The Art of Capacity Planning is written by the manager of data operations for
the world-famous photo-sharing site Flickr.com, now owned by Yahoo! John Allspaw
combines personal anecdotes from many phases of Flickr's growth with insights
from his colleagues in many other industries to give you solid guidelines for
measuring your growth, predicting trends, and making cost-effective preparations.
Topics include:
Evaluating tools for measurement and deployment
Capacity analysis and prediction for storage, database, and application
servers
Designing architectures to easily add and measure capacity
Handling sudden spikes
Predicting exponential and explosive growth
How cloud services such as EC2 can fit into a capacity strategy
In this book, Allspaw draws on years of valuable experience, starting from
the days when Flickr was relatively small and had to deal with the typical growth
pains and cost/performance trade-offs of a typical company with a Web presence.
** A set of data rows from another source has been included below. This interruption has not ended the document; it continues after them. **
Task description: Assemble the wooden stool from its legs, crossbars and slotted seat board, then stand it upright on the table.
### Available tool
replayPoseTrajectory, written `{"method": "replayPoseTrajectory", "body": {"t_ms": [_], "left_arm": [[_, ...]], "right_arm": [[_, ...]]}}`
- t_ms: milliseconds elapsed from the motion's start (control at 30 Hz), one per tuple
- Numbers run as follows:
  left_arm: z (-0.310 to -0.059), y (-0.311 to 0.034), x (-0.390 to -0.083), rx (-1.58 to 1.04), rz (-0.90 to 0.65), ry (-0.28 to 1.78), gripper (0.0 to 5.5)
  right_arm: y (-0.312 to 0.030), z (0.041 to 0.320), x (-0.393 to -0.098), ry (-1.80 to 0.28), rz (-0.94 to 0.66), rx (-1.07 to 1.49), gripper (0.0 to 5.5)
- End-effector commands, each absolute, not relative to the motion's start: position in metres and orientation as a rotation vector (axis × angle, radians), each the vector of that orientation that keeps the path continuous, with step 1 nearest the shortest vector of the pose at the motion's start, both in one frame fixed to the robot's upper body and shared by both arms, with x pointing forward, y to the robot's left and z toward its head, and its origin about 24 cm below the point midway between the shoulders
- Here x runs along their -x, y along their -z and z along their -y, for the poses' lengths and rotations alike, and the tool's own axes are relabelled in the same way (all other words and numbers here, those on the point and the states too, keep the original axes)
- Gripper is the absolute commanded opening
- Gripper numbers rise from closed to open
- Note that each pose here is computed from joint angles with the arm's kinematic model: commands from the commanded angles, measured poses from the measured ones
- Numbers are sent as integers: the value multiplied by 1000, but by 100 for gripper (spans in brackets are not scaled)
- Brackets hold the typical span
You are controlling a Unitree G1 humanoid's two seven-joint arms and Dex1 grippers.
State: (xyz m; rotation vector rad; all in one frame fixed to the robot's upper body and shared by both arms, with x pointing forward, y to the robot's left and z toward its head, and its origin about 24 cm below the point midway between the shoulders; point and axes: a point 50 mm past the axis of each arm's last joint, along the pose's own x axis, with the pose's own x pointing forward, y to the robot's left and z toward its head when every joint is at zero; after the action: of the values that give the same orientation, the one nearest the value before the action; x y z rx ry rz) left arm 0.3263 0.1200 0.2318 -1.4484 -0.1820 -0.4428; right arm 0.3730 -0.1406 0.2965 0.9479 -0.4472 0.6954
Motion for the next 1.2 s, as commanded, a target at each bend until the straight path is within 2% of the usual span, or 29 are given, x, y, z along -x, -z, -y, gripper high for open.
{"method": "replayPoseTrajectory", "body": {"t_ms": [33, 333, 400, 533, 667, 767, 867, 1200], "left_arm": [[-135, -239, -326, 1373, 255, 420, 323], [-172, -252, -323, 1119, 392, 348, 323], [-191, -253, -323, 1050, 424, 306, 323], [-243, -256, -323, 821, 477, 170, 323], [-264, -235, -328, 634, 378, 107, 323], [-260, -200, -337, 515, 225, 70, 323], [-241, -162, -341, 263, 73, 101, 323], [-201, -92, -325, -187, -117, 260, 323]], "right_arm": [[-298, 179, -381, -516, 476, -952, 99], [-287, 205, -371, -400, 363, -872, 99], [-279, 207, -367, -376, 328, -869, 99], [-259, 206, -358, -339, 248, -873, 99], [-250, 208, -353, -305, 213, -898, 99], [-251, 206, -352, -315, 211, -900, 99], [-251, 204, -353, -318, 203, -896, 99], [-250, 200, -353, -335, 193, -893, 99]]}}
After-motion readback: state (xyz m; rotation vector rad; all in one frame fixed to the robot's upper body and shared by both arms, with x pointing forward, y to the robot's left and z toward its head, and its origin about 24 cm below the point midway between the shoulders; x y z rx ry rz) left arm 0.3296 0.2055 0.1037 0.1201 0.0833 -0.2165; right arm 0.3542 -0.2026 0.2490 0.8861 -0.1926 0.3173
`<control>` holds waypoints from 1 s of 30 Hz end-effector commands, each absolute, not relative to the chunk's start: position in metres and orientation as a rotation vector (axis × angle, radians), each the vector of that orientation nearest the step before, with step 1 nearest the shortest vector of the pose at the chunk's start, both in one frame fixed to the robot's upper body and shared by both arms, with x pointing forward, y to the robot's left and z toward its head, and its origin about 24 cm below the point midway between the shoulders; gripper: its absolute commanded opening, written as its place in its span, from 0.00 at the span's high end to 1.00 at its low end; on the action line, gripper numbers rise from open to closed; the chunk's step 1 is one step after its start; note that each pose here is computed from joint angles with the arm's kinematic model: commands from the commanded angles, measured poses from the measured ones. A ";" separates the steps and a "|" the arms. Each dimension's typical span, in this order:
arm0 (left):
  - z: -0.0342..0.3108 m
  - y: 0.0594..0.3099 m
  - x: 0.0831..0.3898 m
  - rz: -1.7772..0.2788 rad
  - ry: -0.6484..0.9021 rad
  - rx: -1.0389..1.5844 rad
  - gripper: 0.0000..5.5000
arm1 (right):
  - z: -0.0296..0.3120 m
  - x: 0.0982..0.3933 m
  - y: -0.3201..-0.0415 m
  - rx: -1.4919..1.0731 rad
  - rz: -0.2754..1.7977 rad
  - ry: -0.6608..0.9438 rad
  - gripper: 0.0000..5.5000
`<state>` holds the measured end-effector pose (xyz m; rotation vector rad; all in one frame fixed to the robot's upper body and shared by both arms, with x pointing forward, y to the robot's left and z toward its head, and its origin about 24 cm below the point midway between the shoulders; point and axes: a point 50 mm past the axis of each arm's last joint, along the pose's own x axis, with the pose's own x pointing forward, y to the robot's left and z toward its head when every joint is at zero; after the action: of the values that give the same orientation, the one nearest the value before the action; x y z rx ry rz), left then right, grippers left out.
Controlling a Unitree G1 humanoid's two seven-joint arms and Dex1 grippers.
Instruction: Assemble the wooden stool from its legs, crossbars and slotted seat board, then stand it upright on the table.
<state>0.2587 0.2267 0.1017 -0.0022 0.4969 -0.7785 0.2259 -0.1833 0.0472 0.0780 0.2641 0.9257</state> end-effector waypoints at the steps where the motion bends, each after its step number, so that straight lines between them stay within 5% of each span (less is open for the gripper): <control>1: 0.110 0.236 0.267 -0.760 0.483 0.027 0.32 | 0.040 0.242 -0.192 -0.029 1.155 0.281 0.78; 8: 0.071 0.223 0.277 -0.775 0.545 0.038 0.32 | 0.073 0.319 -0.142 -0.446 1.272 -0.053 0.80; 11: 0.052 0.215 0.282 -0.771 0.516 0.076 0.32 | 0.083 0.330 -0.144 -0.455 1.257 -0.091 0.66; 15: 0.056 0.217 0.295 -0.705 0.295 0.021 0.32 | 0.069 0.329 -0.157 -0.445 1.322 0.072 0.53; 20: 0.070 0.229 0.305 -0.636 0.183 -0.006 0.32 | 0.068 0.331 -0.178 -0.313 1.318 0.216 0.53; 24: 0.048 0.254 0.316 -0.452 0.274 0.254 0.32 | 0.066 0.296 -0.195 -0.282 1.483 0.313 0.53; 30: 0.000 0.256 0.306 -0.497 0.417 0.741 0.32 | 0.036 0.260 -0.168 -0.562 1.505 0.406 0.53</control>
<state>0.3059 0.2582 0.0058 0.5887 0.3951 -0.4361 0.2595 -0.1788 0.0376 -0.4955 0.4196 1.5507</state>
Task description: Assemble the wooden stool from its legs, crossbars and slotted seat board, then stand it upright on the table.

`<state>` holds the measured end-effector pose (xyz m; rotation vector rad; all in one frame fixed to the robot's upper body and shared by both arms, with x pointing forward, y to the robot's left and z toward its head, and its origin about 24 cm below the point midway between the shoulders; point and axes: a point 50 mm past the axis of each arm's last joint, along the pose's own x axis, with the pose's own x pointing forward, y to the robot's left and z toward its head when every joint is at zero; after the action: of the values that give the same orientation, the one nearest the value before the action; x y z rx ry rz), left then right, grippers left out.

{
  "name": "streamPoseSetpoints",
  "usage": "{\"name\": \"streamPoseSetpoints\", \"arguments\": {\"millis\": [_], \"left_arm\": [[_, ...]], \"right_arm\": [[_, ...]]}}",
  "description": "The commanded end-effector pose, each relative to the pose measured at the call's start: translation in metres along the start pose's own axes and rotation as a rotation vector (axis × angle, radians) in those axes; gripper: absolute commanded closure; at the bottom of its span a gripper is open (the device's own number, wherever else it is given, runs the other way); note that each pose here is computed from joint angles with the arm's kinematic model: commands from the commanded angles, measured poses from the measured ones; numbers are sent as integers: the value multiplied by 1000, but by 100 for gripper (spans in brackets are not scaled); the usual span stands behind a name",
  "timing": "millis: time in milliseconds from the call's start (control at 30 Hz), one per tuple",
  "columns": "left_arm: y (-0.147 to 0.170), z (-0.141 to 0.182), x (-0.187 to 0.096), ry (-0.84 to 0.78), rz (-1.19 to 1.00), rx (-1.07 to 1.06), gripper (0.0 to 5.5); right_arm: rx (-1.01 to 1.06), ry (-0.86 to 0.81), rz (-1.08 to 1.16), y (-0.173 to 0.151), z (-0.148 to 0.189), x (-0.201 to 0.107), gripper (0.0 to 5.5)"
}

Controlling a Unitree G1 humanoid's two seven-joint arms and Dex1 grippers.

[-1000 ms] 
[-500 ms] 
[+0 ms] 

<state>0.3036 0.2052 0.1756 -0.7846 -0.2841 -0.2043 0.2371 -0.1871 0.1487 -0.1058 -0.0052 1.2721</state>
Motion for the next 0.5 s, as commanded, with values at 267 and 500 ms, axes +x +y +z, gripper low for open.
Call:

The advice he offers in The Art of Capacity Planning will not only help you
prepare for explosive growth, it will save you tons of grief.
About the Author
John Allspaw is currently Operations Engineering Manager at Flickr, the popular
photo site. He has had extensive experience working with growing web sites since
1999. These include online news magazines (Salon.com, InfoWorld.com, Macworld.com)
and social networking sites that experienced extreme growth (Friendster and
Flickr). During his time at Friendster, traffic increased 5x. He was responsible
for their transition from a couple dozen servers in a failing data center to
over 400 machines across two data centers, and the complete redesign of the
backing infrastructure. When he joined Flickr, they had ten servers in a tiny
data center in Vancouver; they are now located in multiple data centers across
the US. Prior to his web experience, Allspaw worked in modeling and simulation
as a mechanical engineer doing car crash simulations for the US government.